There is an island country off the coast of China, shaped like an upside-down scalene triangle with a short tail, verdant when seen from satellite imagery. In 1590, Portuguese sailors glimpsed Taiwan from the sea and were struck by its beauty, famously exclaiming “Ilha Formosa!” (“Beautiful Island”). They named it Formosa and became the first Europeans to set foot on its shores. In the decades that followed, the Dutch and the Spanish colonised parts of the island in the 17th century, before it was unified under the Qing Dynasty in 1683. Centuries later, Japan colonised Taiwan from 1895 to 1945, after which it assumed its present form.

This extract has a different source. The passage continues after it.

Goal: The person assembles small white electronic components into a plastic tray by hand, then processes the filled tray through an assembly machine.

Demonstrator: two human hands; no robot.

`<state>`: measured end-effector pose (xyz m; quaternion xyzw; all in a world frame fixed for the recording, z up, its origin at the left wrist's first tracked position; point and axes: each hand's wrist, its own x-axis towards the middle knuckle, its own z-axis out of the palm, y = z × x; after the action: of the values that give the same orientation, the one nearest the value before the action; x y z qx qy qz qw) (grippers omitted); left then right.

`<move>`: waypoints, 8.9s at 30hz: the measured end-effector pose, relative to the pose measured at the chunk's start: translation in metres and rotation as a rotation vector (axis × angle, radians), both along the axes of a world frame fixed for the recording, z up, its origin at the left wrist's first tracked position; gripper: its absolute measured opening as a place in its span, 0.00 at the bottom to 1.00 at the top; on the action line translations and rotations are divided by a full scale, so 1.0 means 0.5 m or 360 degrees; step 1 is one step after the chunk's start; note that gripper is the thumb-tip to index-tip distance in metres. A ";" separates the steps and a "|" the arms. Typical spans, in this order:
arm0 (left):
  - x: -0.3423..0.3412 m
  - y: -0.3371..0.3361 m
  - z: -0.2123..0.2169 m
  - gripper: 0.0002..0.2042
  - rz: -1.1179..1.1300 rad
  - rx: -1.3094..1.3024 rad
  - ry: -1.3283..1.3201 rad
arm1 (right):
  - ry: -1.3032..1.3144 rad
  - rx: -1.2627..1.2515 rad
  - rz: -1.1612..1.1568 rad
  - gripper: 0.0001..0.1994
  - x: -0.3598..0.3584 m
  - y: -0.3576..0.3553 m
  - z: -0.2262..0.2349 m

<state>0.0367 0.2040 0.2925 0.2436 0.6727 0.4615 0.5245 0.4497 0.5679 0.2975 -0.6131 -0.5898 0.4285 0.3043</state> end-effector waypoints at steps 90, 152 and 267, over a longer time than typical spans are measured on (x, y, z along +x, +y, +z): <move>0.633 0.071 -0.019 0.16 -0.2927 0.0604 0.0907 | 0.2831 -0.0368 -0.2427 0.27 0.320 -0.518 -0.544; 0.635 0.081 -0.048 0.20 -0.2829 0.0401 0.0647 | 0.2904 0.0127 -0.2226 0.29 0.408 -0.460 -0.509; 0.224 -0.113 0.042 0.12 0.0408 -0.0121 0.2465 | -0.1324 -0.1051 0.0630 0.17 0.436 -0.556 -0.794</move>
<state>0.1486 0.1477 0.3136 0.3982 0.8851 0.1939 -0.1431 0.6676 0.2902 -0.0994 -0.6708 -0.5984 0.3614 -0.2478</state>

The forests are lush and untamed, blanketing the ancient mountains only a few minutes from the cities; its capital holds one of the tallest buildings in the world. Clouds cling to the deep-green mountains, their fertile humidity emblematic of the forests’ vitality. Cutting through the clouds and descending to the whirring view from a car window, one sees waterfalls slicing down the mountains with speed, especially after heavy rain, over slick, rich, rouge-ochre earth, like the tips of capillaries in fingers, with a nourishing, pristine purity suspended in time. Leaves rustle, birds sing, and cicadas roar in immersive, harmonious unison with the majestic, crashing, cerulean-blue oceans that border the island and the smaller islands surrounding it.

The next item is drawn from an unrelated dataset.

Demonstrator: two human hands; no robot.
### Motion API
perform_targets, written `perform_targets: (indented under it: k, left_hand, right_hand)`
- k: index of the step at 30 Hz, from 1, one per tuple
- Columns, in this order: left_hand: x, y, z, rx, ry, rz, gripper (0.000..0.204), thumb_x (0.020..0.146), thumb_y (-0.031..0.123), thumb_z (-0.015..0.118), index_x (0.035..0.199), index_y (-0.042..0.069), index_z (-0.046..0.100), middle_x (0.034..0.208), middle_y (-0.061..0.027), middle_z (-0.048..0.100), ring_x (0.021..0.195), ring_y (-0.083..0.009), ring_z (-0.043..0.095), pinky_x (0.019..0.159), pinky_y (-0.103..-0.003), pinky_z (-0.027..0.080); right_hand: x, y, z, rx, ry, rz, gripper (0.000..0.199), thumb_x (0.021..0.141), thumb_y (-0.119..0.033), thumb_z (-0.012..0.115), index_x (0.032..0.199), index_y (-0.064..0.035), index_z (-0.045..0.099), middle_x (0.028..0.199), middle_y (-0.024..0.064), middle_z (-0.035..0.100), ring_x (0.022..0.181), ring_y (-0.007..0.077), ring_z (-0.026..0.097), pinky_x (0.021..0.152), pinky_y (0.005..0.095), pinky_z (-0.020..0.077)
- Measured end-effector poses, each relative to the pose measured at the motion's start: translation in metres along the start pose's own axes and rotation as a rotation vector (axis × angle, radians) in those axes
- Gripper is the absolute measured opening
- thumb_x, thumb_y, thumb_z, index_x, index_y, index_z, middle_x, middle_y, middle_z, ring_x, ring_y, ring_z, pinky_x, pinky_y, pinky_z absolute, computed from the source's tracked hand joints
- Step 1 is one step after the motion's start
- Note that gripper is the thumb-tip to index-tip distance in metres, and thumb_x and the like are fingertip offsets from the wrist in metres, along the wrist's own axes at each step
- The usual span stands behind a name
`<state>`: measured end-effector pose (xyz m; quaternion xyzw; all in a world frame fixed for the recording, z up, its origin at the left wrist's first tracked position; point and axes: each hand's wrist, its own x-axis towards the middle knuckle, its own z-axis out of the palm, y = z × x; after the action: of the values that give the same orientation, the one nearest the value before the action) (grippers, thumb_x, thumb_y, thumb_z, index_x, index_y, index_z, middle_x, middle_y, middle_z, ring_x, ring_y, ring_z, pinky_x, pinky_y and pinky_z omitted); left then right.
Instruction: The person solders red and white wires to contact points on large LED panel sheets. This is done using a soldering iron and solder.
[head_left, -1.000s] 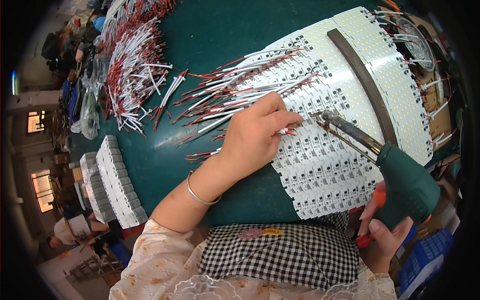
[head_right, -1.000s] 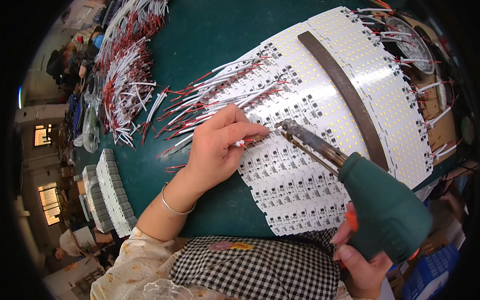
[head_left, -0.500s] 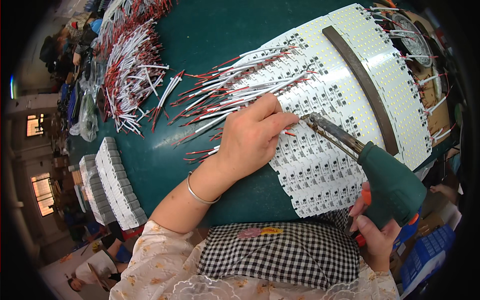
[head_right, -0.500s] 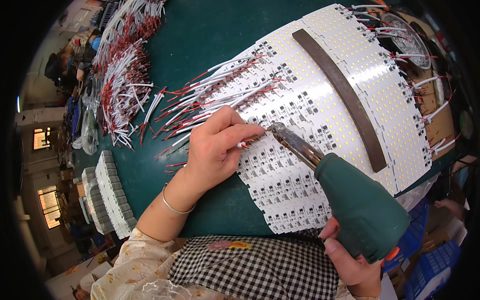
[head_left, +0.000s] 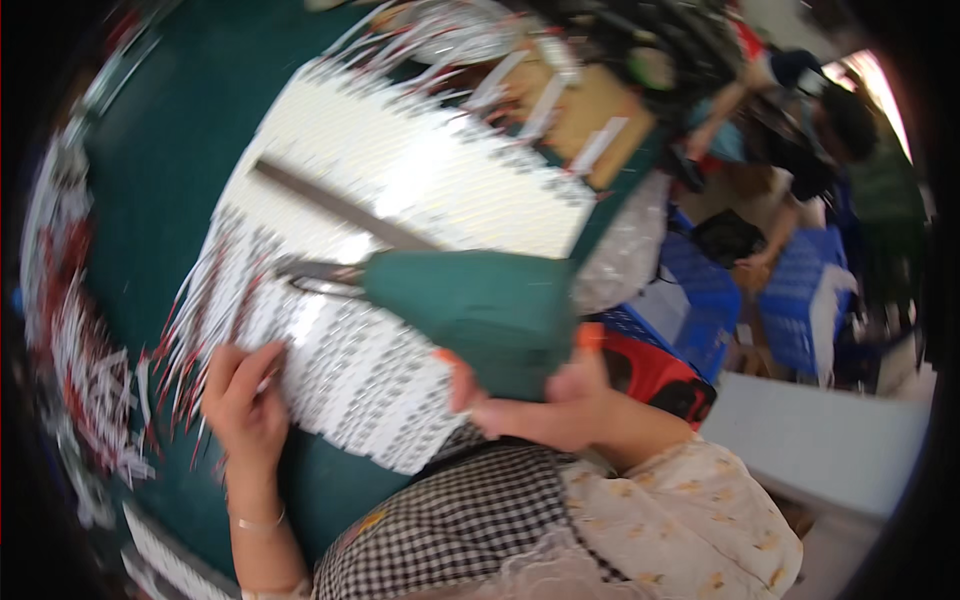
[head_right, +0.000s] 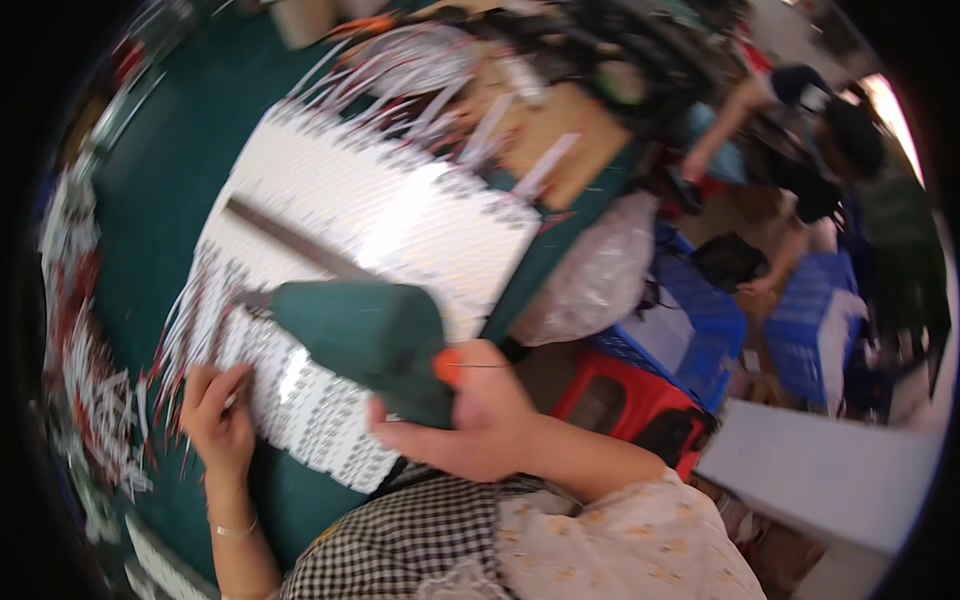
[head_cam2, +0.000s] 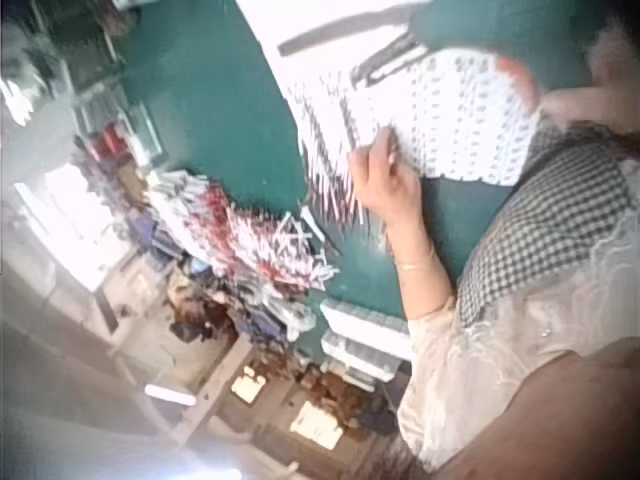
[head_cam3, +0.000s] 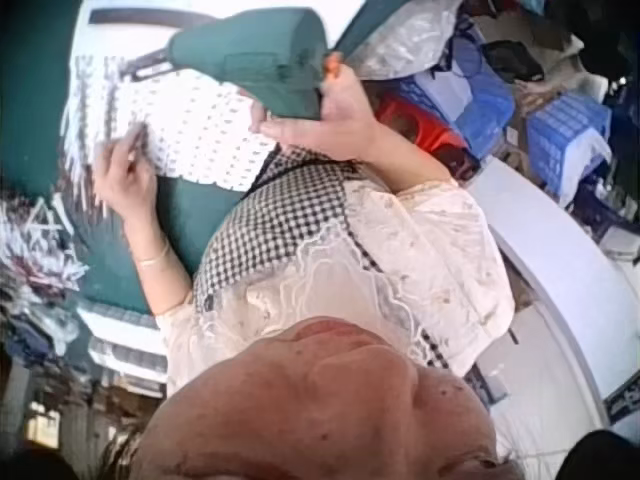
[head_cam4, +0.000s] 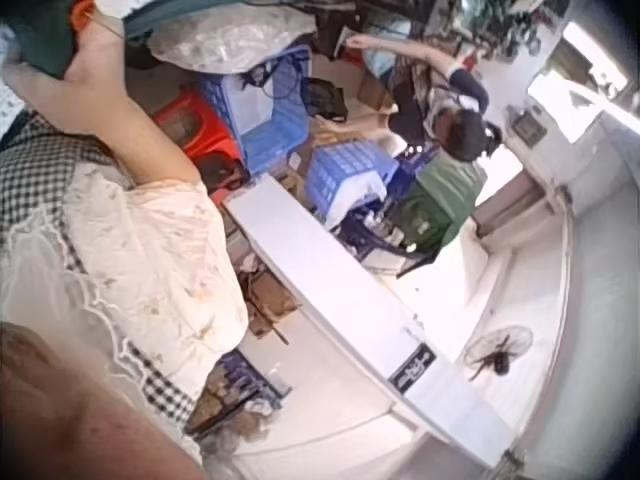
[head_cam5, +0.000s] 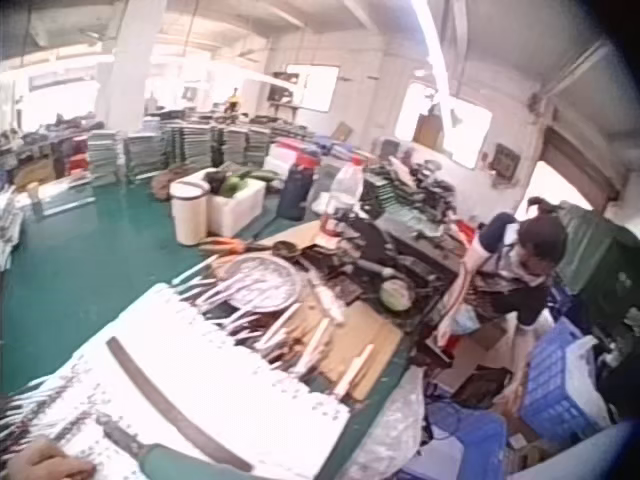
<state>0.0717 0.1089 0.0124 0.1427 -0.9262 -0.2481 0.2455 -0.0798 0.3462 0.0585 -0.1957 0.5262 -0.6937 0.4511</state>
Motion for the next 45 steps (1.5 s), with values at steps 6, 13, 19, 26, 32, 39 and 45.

Antique map of Taiwan (Formosa), by Jacques Nicolas Bellin

Whether by coincidence or some hidden order of the universe, summer break coincided with Ghost Month.

This is the home of my parents, Taiwan. Growing up, I spent my summers here. Whether by coincidence or some hidden order of the universe, summer break coincided with Ghost Month, a Taoist and Buddhist festival in Taiwan, which takes place during the entire seventh month of the lunar calendar, falling on different dates each year and thus varying across a span of time between late July and September. It is believed that during this period the gates of Heaven and Hell open, allowing ghosts to enter the earthly realm. This is how I came to learn about an important part of my heritage that I had never been taught or able to experience in America.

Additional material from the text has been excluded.